Task statement:
Only one stretch of the data below should be repeated: the lines from the line containing "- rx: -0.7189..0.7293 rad" through the line containing "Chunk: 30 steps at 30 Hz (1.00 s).", inclusive, exactly as they are.

Collected material:
----------------

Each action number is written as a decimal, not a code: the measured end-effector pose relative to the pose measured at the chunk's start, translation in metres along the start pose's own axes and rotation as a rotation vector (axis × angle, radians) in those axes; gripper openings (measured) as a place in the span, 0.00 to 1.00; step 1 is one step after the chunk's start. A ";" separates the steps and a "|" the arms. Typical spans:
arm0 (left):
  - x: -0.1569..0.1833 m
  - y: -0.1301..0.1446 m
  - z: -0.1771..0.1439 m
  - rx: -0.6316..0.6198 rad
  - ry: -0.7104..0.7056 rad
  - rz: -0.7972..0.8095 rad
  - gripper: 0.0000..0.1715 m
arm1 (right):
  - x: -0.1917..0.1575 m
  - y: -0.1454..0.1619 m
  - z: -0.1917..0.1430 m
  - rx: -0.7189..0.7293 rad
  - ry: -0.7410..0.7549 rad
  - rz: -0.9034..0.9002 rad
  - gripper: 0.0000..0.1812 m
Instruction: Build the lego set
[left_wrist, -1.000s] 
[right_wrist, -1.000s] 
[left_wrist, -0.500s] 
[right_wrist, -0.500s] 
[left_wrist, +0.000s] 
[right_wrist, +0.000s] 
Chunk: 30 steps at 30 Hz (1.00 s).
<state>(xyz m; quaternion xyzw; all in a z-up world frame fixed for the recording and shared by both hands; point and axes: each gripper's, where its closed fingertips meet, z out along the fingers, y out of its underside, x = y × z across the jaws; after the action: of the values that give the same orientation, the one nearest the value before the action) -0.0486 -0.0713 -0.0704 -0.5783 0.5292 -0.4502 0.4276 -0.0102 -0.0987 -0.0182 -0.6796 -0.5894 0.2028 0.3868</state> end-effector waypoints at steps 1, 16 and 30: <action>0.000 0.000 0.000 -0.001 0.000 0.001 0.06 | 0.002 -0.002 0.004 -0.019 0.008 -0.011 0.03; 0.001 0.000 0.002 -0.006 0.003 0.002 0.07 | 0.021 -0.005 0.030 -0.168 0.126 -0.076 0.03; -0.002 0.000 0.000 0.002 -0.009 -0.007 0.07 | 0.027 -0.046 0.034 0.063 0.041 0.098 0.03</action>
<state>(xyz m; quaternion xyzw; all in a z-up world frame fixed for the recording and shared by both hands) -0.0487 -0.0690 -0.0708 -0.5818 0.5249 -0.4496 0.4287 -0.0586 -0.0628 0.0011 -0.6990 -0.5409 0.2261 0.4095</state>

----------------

Exercise result:
  - rx: -0.7189..0.7293 rad
  - ry: -0.7410..0.7549 rad
  - rz: -0.9034..0.9002 rad
  - gripper: 0.0000..0.1812 m
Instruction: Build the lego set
[left_wrist, -1.000s] 
[right_wrist, -1.000s] 
[left_wrist, -0.500s] 
[right_wrist, -0.500s] 
[left_wrist, +0.000s] 
[right_wrist, +0.000s] 
Chunk: 30 steps at 30 Hz (1.00 s).

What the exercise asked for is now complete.